Investors took cues from reports showing unexpected strength in the U.S. economy, easing concerns about a recession

Tech stocks relinquished some of their gains but managed to finish higher Monday, as investors took advantage of new economic data that showed U.S. income and spending habits remain strong - fueling hopes the economy can avoid a recession. Blue chips, meanwhile, lost steam and ended lower.

On Monday, the government reported U.S. income growth outpaced spending for the second consecutive month in March. The data comes on the heels of Friday's report on Gross Domestic Product. The Commerce Department said the broad measure of economic activity grew in the first quarter at a 2% annual rate, double analysts' consensus forecasts, boosted by upbeat consumer spending.

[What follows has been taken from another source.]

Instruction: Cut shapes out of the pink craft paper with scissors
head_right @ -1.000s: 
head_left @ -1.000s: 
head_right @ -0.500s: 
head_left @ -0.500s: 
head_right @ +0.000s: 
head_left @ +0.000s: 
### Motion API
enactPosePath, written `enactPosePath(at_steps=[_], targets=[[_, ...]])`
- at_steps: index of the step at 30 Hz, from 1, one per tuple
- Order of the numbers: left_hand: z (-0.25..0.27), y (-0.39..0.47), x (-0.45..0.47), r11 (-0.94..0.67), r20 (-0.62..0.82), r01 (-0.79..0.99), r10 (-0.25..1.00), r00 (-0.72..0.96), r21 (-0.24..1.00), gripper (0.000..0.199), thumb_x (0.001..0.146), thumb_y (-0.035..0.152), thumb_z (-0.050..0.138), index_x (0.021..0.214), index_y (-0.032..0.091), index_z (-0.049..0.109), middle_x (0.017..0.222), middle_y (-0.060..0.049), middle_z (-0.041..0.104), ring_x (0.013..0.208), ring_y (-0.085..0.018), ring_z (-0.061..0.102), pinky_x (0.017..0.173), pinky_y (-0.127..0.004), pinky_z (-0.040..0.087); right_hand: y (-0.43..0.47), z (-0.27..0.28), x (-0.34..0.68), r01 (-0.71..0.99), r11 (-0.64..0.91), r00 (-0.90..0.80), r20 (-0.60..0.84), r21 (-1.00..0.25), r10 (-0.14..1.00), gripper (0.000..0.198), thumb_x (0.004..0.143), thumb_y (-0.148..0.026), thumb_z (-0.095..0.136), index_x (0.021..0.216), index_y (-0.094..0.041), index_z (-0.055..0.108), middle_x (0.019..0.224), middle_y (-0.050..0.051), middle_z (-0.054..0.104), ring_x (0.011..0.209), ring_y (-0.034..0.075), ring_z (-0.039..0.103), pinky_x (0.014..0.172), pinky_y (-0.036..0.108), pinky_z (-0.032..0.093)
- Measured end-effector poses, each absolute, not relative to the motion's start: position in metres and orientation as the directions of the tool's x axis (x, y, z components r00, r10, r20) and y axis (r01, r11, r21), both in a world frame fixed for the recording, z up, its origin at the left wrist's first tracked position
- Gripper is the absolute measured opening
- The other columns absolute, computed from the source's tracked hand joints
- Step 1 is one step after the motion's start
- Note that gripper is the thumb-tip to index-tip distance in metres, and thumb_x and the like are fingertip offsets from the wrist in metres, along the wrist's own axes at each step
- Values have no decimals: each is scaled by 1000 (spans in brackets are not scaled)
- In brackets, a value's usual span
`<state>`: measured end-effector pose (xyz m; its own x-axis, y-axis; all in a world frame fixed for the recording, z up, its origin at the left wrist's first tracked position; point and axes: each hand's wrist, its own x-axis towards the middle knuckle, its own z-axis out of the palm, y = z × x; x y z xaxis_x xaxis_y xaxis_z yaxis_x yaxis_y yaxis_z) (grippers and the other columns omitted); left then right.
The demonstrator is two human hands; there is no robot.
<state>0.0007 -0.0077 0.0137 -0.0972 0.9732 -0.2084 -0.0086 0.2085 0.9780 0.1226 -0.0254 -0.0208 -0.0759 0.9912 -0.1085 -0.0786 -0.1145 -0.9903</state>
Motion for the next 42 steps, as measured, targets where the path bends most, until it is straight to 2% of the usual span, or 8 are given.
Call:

"Based on the data we've seen over the past week, I think that the worst is likely over for both the market and the economy," Anthony Maramarco, manager of Babson Value Fund, told Standard & Poor's research unit. "However, I don't really see a dramatic upswing either - I think the economy and market will continue to struggle a bit. Thus, we may be in for an 'extended bottom.'"

Among the stocks in the news on Monday, oil company Phillips Petroleum Co. (P ) said first-quarter profits rose, meeting the range of analysts' lowered expectations, on stronger crude oil and natural gas prices. Shares of Phillips Petroleum ended relatively flat.

The Dow Jones Industrial Average closed down 75.08 points, 0.69%, to 10,734.97. The Nasdaq Composite index added 40.78 points, or 1.96%, to 2,116.46. Meanwhile, the broader S&P 500 slipped 3.57 points, or 0.28%, to 1,249.48.

Treasury Market

U.S. Treasuries ended mixed. In economic news, U.S. income growth outpaced spending for the second month in a row in March, according to a Commerce Department report released Monday. The data has boosted prospects consumer spending will help keep a recession at bay. U.S. personal income rose 0.5% in March, and spending was up 0.3%. Additionally, February income was revised higher to 0.5% from 0.3% initially, and spending was revised lower to 0.2% from 0.3%.

World Markets

European markets ended higher. In London, the Financial Times-Stock Exchange 100 index added 15.50 points, or 0.26%, to 5,966.90. In Germany, the DAX Index was up 89.27 points, or 1.45%, to 6,264.51. In France, the CAC 40 gained 64.06 points, or 1.15%, to 5,640.03.

In Asia, most markets were closed Monday for various holidays. On Friday, the Nikkei shed 38.71 points, or 0.28%, to 13,934.32. In Hong Kong, the Hang Seng added 92.93 points, or 0.70%, to 13,386.04 on Friday.